Feature - Global virtual communities: opportunities versus barriers

Image courtesy of cybersociology.com

With over a decade of development, the vision of a global research community connected through a distributed computing infrastructure is increasingly becoming reality. But what makes this research environment, called e-Infrastructure, and these communities, called Virtual Organizations, successful? And to what extent do scientists from diverse communities experience this transition and contribute to it?

Addressing this question is the goal of eResearch2020, a newly launched collaboration between the University of Chicago/National Opinion Research Center, the Oxford Internet Institute, the University of Applied Sciences Northwestern Switzerland and empirica Communication and Technology Research (Germany). Tasked by the European Commission, Directorate General Information Society and Media to complete its assessment by the end of the year, the study will propose strategies to enhance e-Infrastructure uptake and use in different fields of science.

The emergence of virtual organizations (VOs), culminating to date in grid technology and the broader e-Infrastructure framework, is a direct outcome of our increasing ability to work over distance. These organizations may offer social scientists fresh clues about the uptake of-and barriers to-new technologies. An earlier study conducted on the adoption of e-Infrastructure technologies in the social sciences and humanities revealed a number of challenges in adopting e-Infrastructure technologies across different domains, in particular as it clashes against cultural and organizational barriers.

Perceptible barriers.

Image copyright of Lyn Topinka.

These results have increased our appetite to compare the operations of more mature virtual organizations in different domains and to identify the barriers and opportunities their members perceive. In addition, we consider the virtual community a fascinating experiment of new organizational modes. Understanding how scientists collaborate, from diverse areas of expertise, from different geographic regions and across organizations, may also suggest insights about potential forms of collaboration to business communities, as well.

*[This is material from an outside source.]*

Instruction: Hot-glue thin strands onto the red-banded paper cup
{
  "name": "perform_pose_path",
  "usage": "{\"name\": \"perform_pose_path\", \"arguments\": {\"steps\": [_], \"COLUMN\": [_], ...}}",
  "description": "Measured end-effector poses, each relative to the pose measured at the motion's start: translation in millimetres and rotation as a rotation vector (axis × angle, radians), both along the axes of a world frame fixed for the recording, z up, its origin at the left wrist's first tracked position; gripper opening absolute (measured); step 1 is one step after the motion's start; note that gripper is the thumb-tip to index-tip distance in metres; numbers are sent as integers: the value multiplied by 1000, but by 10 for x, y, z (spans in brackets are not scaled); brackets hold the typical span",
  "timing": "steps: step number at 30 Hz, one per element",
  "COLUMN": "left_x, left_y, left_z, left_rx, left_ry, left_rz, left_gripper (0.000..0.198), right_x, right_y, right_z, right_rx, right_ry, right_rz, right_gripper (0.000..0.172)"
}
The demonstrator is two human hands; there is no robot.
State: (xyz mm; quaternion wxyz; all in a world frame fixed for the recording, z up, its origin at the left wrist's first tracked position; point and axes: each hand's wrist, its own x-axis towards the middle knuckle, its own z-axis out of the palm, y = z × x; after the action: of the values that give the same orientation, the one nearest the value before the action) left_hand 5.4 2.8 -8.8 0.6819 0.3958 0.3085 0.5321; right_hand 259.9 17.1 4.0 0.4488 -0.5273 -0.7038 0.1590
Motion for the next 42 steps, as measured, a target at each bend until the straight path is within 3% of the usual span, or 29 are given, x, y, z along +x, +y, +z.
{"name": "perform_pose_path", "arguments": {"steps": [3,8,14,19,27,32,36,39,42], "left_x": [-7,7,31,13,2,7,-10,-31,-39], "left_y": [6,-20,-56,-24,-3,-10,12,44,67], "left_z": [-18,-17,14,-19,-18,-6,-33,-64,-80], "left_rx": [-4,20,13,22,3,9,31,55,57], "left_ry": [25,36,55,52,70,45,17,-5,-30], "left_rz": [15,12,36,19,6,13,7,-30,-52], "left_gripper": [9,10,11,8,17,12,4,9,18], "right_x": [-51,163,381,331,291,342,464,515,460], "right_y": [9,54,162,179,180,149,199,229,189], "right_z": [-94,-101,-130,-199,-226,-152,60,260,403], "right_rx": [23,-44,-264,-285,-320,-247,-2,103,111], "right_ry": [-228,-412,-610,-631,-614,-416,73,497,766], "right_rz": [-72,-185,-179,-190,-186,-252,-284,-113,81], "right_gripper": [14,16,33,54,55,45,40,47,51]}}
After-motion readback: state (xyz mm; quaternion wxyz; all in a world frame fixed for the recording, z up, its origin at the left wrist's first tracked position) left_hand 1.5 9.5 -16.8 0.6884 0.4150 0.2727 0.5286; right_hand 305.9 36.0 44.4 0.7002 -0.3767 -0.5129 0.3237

While most previous studies of e-Infrastructure relied on a single case study, eResearch2020 pursues a two-stage comparative analysis. Taking into account such factors as geographic range and the research domain, we will carry out an in-depth examination of about twenty organizations in the first stage of the study. Interviews with e-Infrastructure providers and participants in VOs will provide the data for this stage. In stage two later this year, based on our analysis of stage one results and using input from our informants, we will launch a short Web survey, to which we will invite participants from VOs around the world. The detailed qualitative case analysis and the quantitative results will enable us to furnish policy makers with strategies that would better leverage e-Infrastructure toward the creation of global virtual communities.